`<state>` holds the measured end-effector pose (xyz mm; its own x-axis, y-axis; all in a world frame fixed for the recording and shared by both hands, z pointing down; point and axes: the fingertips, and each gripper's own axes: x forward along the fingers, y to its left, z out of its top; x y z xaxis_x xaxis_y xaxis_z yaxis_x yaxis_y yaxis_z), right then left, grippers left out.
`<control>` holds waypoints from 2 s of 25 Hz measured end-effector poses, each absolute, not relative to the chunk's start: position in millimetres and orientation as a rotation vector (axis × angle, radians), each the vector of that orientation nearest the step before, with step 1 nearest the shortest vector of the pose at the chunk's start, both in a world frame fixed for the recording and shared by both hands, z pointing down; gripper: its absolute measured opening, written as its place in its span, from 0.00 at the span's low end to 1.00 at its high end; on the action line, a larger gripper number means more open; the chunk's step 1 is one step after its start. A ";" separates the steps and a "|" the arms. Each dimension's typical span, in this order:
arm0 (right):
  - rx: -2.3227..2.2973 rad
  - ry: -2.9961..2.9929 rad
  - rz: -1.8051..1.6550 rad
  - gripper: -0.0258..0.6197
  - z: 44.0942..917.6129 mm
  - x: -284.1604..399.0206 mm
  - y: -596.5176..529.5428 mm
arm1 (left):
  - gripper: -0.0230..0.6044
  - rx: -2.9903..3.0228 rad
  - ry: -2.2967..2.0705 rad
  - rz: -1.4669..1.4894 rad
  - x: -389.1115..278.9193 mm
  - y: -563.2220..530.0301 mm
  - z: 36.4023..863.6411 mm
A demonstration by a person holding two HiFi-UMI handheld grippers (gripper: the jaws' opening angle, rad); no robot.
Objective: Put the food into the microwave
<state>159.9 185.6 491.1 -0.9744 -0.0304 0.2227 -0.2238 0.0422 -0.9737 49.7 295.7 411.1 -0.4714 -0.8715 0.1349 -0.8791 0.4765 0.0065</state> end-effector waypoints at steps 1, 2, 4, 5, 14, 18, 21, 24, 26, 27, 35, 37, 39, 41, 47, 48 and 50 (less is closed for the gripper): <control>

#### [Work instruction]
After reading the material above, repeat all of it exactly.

#### [Task response]
`<state>` holds the measured end-effector pose (xyz mm; its own x-axis, y-axis; all in a world frame fixed for the recording and shared by both hands, z pointing down; point and axes: the fingertips, and each gripper's own axes: x forward along the fingers, y to its left, z out of its top; x y z xaxis_x xaxis_y xaxis_z yaxis_x yaxis_y yaxis_z), right then left, grippers left out.
`<control>` holds waypoints from 2 s of 25 Hz measured end-effector poses, each absolute, not relative to the chunk's start: position in millimetres and orientation as a rotation vector (axis × angle, radians), each the vector of that orientation nearest the step before, with step 1 nearest the shortest vector of the pose at the chunk's start, both in a world frame fixed for the recording and shared by both hands, z pointing down; gripper: its absolute measured opening, written as its place in its span, from 0.00 at the span's low end to 1.00 at its high end; on the action line, a larger gripper number means more open; the chunk's step 1 is one step after its start. A ";" separates the steps and a "|" the arms. Each dimension's typical span, in this order:
arm0 (right):
  - rx: -2.3227..2.2973 rad
  - ry: -2.9961..2.9929 rad
  - rz: -1.8051..1.6550 rad
  - gripper: -0.0258..0.6197
  - z: 44.0942..917.6129 mm
  - x: -284.1604..399.0206 mm
  - y: -596.5176..529.5428 mm
arm1 (left):
  - gripper: -0.0230..0.6044
  - rx: -2.9903..3.0228 rad
  - ry: -2.2967..2.0705 rad
  - rz: -1.4669..1.4894 rad
  - x: -389.1115..278.9193 mm
  - y: -563.2220..530.0301 mm
  - z: 36.4023..863.6411 mm
A demonstration by a person holding two HiFi-UMI handheld grippers (gripper: the jaws' opening angle, rad); no robot.
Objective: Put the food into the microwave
<state>159.9 185.6 491.1 -0.9744 -0.0304 0.2227 -0.2238 0.0422 -0.9737 49.7 295.7 411.1 -0.4714 -0.8715 0.1349 -0.8791 0.4765 0.0065</state> end-effector waypoints at steps 1, 2, 4, 5, 14, 18, 21, 24, 26, 27, 35, 37, 39, 41, 47, 48 and 50 (less is closed for the gripper): <control>

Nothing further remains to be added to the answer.